- **ASSIGNMENT**
Nothing should appear in the answer except the lines below from the line containing "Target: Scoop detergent" through the line containing "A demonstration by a", copied exactly, with pictures left out.

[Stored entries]
◆ ◆ ◆
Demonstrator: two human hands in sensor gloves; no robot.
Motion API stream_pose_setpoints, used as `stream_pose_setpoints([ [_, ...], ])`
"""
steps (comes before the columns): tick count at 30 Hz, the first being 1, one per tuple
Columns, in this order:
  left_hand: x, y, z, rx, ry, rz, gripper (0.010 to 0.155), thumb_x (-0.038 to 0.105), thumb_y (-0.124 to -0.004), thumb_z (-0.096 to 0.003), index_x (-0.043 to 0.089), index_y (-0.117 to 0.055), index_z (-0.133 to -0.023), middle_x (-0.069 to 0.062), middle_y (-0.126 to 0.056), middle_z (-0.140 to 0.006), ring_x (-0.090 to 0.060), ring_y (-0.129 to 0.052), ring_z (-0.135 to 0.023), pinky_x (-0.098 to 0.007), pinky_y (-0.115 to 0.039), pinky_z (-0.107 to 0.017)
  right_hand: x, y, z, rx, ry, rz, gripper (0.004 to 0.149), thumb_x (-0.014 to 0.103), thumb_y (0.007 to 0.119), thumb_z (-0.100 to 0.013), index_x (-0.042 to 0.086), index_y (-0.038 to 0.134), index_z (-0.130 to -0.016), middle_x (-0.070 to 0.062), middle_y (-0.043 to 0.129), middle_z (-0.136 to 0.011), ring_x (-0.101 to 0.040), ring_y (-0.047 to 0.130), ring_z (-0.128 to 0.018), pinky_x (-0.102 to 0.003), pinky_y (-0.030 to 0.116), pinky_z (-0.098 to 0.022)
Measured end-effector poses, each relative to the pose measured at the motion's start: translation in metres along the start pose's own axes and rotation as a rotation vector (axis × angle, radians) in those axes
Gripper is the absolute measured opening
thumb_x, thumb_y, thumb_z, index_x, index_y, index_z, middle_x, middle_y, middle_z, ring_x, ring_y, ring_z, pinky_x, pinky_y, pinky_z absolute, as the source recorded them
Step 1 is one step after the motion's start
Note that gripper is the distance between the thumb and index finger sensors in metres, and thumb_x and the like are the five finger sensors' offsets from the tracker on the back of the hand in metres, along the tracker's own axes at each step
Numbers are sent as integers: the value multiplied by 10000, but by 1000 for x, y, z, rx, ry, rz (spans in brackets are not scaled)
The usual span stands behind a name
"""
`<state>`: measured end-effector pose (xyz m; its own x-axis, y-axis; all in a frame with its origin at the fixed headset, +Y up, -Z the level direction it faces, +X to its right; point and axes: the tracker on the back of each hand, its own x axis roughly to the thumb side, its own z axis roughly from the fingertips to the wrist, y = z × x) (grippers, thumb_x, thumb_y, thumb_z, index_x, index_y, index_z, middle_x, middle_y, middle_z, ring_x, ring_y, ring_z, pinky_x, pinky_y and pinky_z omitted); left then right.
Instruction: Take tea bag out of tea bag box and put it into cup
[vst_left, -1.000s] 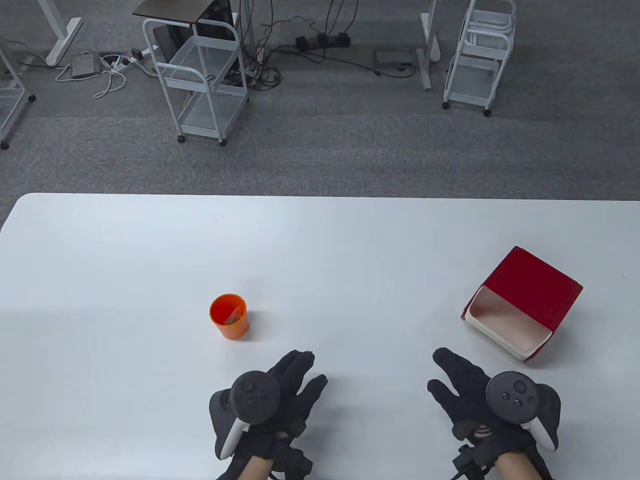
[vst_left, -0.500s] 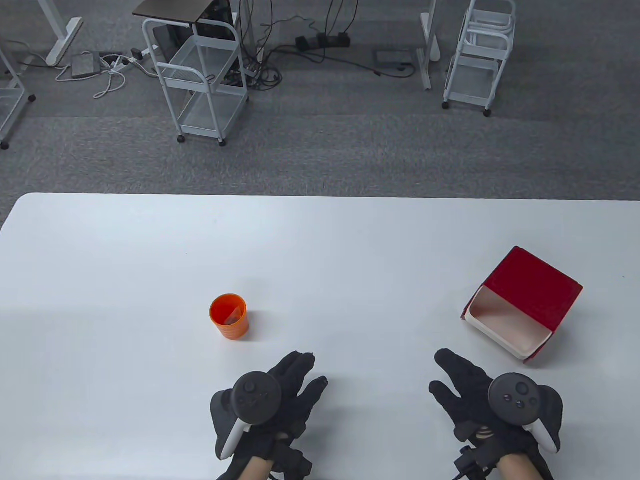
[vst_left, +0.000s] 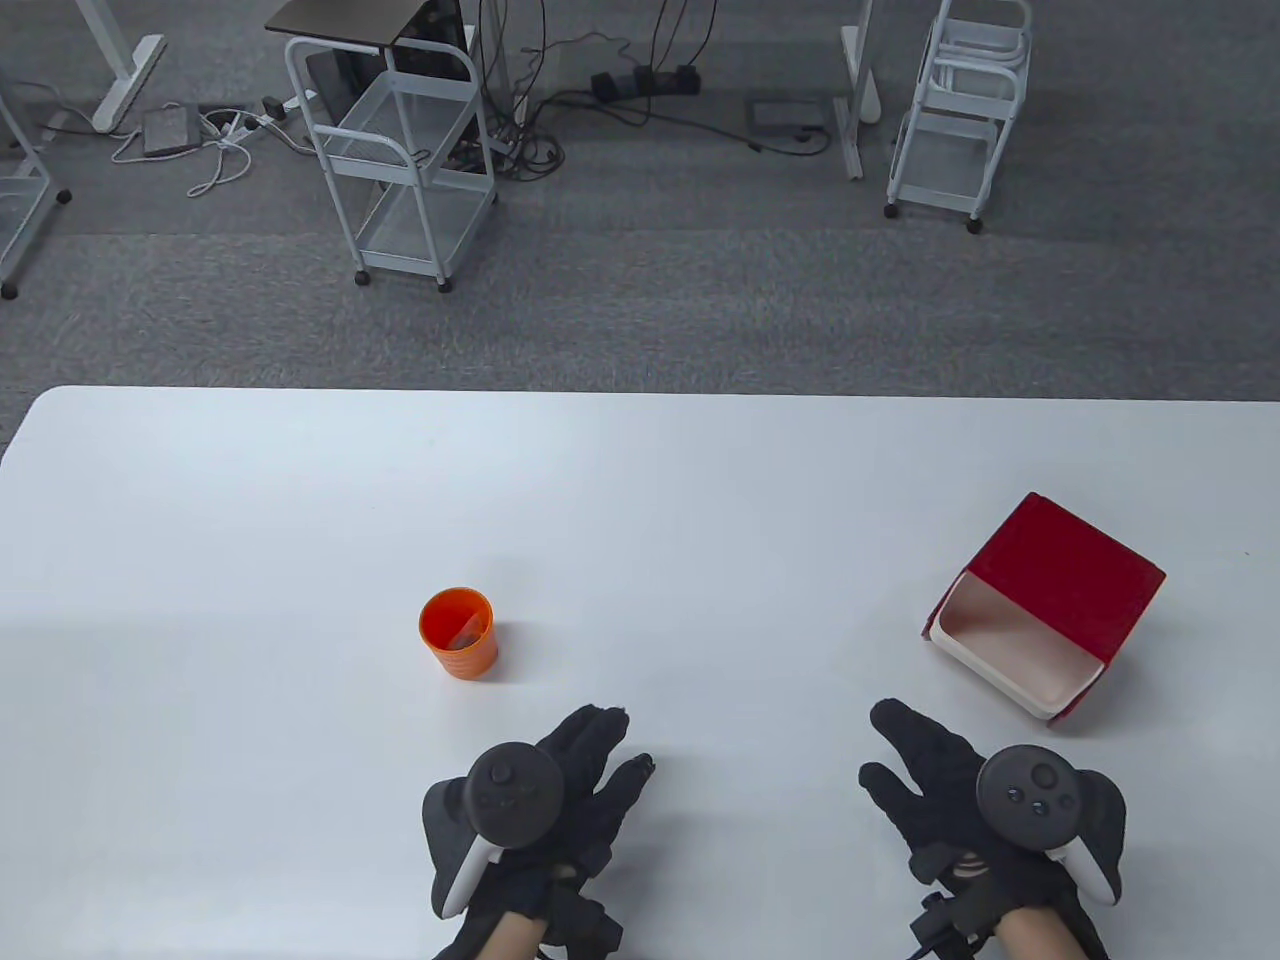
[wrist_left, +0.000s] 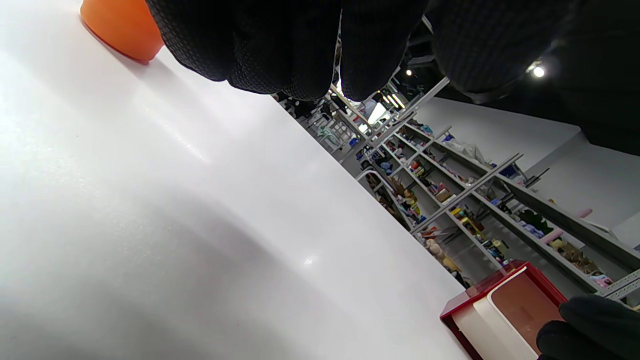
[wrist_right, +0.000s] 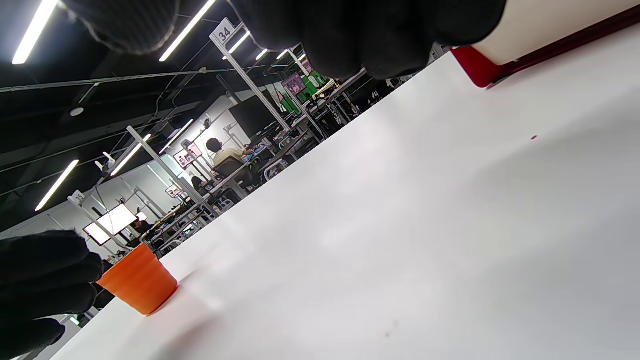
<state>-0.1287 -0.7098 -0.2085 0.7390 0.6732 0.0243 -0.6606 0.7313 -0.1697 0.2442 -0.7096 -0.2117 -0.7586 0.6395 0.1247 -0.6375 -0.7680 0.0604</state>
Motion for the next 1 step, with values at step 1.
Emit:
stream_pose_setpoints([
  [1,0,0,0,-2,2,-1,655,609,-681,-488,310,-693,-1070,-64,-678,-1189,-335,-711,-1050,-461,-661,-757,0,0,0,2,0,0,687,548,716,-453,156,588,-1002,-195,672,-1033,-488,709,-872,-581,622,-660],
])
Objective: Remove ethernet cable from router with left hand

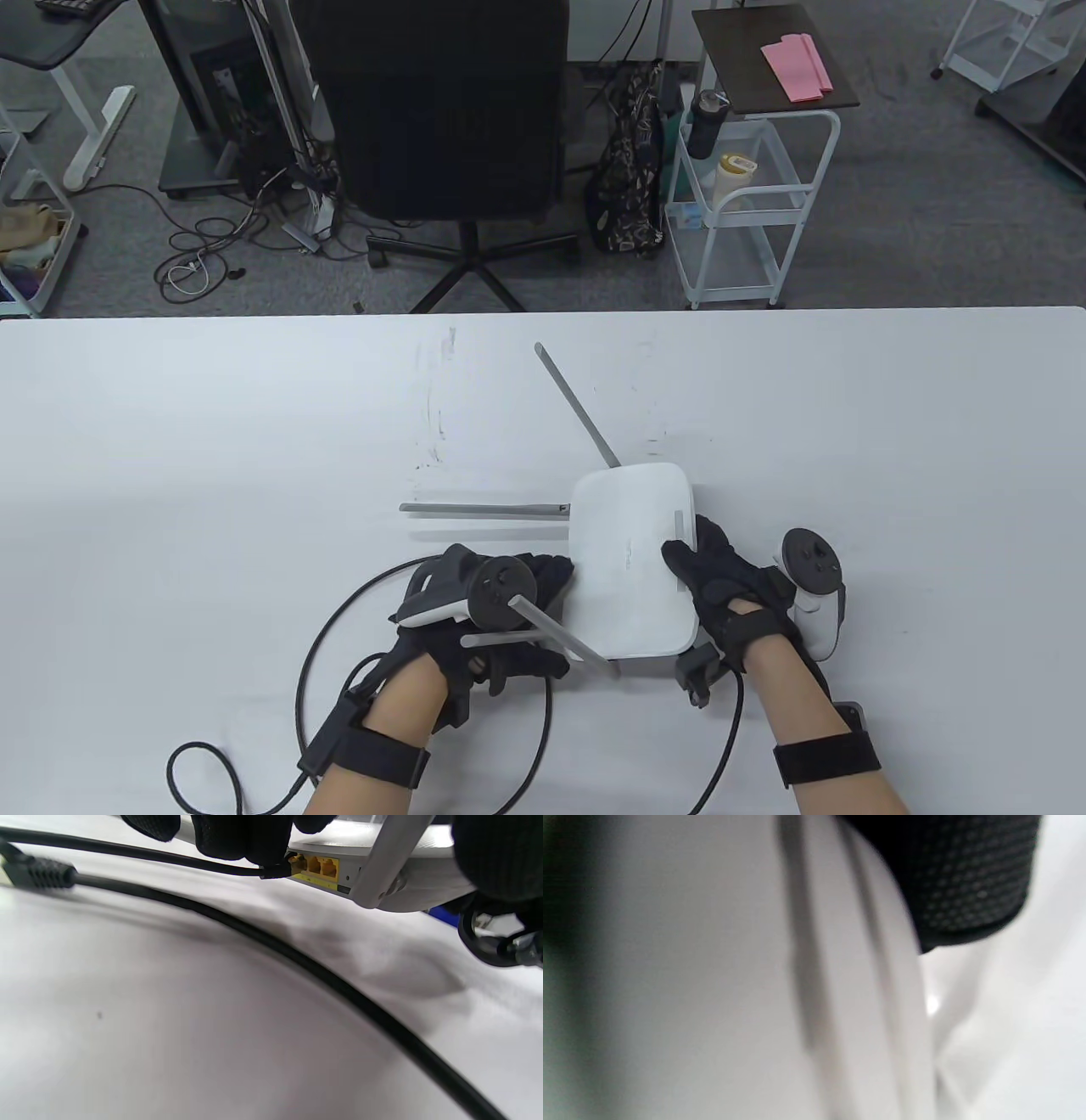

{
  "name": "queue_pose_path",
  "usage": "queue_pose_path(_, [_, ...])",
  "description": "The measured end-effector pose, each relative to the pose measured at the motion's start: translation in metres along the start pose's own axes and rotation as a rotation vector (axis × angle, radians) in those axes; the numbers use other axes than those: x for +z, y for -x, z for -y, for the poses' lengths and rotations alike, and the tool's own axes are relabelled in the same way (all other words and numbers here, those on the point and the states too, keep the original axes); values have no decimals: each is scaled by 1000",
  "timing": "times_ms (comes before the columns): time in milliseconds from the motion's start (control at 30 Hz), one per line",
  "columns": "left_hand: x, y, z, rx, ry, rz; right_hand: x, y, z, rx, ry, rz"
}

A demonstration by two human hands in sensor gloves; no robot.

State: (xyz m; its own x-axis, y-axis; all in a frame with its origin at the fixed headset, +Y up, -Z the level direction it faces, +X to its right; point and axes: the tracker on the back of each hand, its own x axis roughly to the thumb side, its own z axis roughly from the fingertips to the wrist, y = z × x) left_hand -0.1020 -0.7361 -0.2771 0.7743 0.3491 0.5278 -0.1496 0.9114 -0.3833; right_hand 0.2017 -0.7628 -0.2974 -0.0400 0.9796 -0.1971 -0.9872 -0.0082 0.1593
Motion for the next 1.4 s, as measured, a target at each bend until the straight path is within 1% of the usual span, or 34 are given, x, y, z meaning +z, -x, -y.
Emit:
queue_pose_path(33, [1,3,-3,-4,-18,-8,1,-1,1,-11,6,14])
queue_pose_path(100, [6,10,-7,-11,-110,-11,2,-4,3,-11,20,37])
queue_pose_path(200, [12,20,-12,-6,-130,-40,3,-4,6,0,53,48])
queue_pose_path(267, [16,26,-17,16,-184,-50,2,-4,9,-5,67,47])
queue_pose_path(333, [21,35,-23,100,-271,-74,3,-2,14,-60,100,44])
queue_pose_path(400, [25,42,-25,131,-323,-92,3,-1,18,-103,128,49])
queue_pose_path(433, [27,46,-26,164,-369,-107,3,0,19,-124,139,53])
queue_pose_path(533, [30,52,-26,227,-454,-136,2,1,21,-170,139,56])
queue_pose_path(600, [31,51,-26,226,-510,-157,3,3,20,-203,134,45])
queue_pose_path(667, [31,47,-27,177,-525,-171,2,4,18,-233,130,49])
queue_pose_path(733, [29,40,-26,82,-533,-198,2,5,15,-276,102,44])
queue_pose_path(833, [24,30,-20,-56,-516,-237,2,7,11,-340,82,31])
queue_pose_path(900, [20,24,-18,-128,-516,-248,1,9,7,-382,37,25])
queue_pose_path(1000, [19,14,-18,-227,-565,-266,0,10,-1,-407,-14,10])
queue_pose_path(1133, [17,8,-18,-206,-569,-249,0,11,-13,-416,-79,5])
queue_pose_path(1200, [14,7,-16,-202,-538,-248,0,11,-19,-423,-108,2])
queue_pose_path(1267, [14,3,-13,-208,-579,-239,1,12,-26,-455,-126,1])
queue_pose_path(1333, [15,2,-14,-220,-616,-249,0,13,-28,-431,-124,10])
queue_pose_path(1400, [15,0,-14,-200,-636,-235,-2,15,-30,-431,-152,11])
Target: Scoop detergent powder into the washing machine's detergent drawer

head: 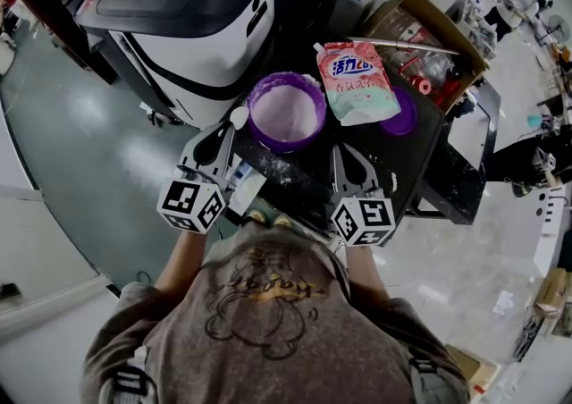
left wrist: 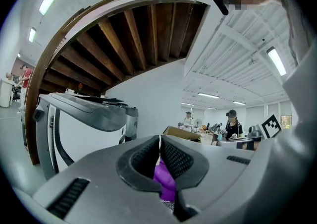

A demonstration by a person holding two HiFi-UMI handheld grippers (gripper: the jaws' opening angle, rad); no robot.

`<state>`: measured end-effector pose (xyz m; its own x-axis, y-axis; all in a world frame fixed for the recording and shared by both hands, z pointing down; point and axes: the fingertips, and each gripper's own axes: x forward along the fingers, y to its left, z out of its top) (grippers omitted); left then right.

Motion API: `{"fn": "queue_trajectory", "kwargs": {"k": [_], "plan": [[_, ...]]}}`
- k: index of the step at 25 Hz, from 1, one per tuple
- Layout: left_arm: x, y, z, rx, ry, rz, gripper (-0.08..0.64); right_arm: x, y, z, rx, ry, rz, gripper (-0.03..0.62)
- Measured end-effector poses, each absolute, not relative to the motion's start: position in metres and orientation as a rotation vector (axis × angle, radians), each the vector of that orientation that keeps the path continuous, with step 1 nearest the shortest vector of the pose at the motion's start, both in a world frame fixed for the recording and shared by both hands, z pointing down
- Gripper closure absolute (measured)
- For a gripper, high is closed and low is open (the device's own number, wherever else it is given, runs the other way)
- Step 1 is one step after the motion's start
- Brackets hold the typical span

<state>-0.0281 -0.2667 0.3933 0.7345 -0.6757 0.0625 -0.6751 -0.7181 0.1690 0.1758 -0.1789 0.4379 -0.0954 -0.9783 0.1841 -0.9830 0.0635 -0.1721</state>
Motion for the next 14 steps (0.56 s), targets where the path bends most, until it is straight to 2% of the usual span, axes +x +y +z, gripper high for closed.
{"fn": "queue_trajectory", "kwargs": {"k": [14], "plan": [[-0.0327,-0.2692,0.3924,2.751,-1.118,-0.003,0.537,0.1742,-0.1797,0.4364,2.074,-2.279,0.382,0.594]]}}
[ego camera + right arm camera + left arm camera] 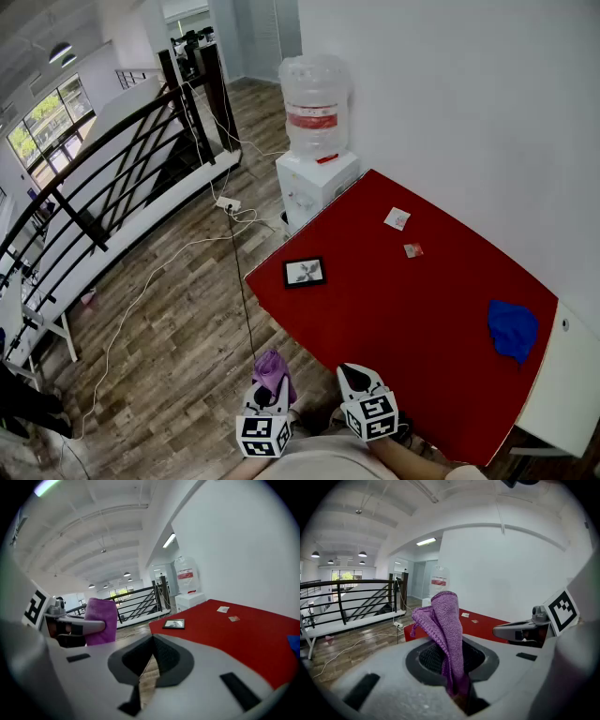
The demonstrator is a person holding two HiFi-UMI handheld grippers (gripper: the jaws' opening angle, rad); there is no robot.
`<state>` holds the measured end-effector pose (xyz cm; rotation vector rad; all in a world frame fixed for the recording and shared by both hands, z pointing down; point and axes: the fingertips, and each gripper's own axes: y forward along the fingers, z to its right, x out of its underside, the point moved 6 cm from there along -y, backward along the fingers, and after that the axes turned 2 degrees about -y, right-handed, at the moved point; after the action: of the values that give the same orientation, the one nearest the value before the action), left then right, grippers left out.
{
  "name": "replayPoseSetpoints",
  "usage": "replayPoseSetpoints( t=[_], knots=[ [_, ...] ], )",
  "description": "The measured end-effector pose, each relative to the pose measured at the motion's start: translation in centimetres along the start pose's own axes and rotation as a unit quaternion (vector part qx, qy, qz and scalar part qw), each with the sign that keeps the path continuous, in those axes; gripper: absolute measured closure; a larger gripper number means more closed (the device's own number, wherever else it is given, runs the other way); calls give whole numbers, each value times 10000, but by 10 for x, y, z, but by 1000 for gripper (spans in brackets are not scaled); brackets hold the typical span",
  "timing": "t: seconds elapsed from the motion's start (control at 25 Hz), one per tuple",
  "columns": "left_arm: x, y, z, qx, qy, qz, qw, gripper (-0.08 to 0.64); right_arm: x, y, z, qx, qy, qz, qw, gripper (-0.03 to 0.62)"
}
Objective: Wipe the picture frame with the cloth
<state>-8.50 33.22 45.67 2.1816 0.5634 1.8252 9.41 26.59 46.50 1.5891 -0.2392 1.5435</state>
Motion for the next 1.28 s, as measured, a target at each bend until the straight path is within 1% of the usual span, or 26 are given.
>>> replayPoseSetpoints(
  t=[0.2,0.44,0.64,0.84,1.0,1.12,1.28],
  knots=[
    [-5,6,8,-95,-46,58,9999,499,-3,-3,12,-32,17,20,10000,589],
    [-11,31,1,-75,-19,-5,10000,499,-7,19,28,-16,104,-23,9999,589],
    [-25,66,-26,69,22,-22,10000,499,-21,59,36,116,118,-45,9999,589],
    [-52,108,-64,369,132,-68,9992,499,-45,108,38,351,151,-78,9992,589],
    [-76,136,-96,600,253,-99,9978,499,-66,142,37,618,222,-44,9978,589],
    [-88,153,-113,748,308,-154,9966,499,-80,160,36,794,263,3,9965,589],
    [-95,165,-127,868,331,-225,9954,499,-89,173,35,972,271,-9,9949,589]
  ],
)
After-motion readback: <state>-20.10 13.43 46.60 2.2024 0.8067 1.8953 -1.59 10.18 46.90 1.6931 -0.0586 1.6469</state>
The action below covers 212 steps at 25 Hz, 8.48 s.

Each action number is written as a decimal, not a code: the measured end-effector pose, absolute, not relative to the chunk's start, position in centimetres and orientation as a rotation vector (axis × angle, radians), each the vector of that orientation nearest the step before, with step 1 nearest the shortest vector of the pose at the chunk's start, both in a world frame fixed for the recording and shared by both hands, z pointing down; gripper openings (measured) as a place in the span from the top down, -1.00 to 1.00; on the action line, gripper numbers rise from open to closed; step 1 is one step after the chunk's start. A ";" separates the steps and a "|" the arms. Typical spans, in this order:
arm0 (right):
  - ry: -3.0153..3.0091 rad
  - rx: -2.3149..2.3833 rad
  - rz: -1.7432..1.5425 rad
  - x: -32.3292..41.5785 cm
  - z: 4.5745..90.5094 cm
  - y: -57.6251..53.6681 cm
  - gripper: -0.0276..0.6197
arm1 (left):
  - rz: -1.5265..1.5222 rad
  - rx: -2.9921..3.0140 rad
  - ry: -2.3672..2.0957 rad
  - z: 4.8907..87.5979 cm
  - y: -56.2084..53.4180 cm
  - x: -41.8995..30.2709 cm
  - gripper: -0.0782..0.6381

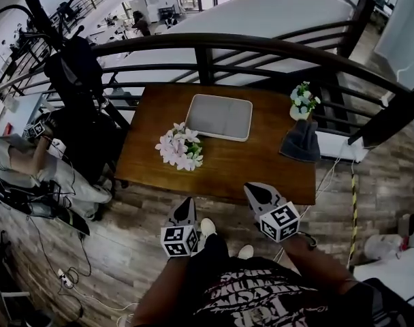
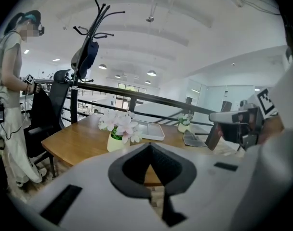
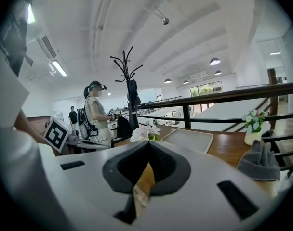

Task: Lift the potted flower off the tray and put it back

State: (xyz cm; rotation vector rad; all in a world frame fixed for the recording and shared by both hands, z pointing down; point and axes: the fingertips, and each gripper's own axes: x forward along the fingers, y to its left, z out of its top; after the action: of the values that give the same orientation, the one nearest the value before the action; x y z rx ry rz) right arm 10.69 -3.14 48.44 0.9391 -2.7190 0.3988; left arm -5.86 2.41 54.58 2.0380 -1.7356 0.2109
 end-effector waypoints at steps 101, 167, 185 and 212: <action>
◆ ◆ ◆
- **RESULT BELOW**
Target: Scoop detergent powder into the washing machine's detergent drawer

head: 
left wrist: 

A demonstration by a person holding two HiFi-UMI handheld grippers (gripper: the jaws' opening angle, rad); no robot.

The exercise contains nothing more.